Schwäbische Zeitung: Stuttgart 21 macht nervös - Leitartikel
Ravensburg (ots)
Zum Koalitionsbruch führt das jüngste Zerwürfnis zwischen dem grünen Ministerpräsidenten Winfried Kretschmann und SPD-Fraktionschef Claus Schmiedel sicher nicht. Doch im Disput um Stuttgart 21 stößt das Bündnis regelmäßig an die Grenzen seiner Belastbarkeit. Das wird auch so bleiben. Beide Parteien sind nun mal mit völlig unterschiedlichen Positionen zu dem Milliardenprojekt in den Wahlkampf gegangen. Der Volksentscheid schaffte denn auch nur punktuell Klarheit. Kretschmann und die Grünen wurden zum Rollentausch gezwungen und müssen den Weiterbau als Partner begleiten.
Insbesondere dem Hauptkritiker im Regierungslager, dem grünen Verkehrsminister Winfried Hermann, lieferte die Bahn allerdings genügend Argumente, nicht alles so hinzunehmen und nachzuhaken. Die Kosten werden um gut zwei Milliarden Euro steigen. Ein Ärgernis. Aber auch als Bauherr steht die Bahn nicht gut da. Ein Teil der Verzögerungen ist durch eigene Versäumnisse entstanden. Noch ein Ärgernis. Diese Fakten machen die Befürworter von SPD, CDU und FDP bisweilen so nervös und aggressiv.

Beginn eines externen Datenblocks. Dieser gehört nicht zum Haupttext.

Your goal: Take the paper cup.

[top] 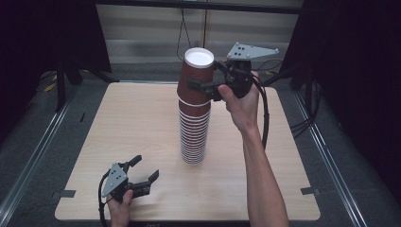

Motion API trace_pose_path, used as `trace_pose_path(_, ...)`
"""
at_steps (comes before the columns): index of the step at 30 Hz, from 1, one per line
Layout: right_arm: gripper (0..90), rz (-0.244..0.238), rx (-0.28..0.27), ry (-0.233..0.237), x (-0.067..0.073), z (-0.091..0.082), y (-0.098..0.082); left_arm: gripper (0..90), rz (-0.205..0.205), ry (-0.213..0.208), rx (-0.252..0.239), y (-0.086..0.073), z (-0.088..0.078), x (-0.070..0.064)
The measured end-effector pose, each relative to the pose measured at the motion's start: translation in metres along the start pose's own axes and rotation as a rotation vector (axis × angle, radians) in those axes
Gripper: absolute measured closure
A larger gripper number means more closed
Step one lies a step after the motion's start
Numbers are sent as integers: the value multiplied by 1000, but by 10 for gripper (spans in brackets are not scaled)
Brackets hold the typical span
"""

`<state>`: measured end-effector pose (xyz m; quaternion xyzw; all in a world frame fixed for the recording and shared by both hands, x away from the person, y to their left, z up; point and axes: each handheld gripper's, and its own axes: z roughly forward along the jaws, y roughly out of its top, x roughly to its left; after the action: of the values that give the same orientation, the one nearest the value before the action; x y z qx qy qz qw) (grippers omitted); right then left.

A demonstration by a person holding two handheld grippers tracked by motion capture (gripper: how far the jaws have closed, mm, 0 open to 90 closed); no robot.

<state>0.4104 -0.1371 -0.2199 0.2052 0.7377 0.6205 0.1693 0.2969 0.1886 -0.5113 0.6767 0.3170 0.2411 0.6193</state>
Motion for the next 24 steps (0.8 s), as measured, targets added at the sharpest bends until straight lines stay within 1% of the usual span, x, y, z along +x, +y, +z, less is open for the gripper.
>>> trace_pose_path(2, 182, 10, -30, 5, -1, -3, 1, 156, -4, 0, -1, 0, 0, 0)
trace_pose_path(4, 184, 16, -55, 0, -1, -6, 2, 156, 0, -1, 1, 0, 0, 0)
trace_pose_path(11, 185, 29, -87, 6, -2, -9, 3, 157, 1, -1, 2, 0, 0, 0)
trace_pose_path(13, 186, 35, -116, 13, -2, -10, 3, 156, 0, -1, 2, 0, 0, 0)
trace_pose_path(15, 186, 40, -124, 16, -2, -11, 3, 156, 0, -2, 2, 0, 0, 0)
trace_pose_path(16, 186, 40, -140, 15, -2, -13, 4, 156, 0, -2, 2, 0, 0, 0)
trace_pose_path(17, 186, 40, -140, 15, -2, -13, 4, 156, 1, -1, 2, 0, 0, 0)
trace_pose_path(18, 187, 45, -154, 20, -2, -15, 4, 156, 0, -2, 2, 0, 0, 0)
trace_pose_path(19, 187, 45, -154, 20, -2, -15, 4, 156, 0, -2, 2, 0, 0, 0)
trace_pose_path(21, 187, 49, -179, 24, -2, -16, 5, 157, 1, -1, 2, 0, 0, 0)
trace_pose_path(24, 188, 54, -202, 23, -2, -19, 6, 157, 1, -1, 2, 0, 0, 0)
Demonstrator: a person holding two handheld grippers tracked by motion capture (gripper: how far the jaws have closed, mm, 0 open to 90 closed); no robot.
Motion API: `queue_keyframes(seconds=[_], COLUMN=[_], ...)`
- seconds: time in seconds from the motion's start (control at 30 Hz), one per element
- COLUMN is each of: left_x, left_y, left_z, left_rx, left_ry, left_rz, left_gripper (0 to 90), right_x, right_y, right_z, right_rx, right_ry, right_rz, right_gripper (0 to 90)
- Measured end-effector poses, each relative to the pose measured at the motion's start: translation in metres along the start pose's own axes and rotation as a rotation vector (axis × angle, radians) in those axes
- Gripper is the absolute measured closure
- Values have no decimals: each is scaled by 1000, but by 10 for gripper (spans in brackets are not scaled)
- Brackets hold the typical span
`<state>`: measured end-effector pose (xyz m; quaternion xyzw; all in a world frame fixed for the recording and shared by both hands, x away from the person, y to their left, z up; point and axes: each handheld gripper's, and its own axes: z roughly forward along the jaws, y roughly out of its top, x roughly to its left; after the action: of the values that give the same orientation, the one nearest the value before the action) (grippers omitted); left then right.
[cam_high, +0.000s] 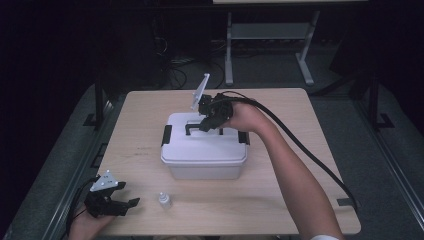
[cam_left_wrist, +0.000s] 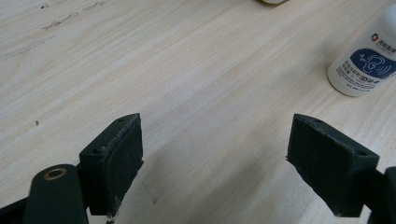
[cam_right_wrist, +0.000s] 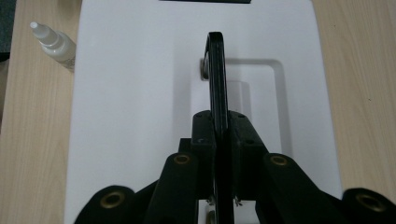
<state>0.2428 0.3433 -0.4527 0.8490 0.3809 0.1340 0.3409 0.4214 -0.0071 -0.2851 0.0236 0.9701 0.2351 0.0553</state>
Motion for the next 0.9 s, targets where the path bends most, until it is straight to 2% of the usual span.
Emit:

Winfried Kretschmann muss als Ministerpräsident das Wohl des Landes, den Zusammenhalt in der Koalition und die Stimmung in seiner Partei gleichermaßen im Auge behalten. Das glückte zuletzt nicht immer. Er machte das Fass auf, bei einer Neuplanung des Flughafenbahnhofs eine weitere Geldspritze nicht völlig auszuschließen. Heftige Irritationen bei der SPD löste er mit seiner Ankündigung aus, er würde mit der Bahn auch über Alternativen verhandeln. Dabei wollte er keine Ausstiegsdebatte anzetteln - und tat es indirekt doch. Nun wäre es ein Widersinn, einen nicht mehr willigen Partner per Klage zum Weiterbau zwingen zu wollen. Aber bei Stuttgart 21 verläuft vieles nicht mehr rational. Claus Schmiedels Begriff vom "Affront" durch Kretschmanns Antwort an den Aufsichtsrat passt dazu. Der entschied sich am Diensatg aber für den Weiterbau. Kretschmann weiß jetzt, dass er noch mehr in der Pflicht steht, die Lage wieder zu beruhigen.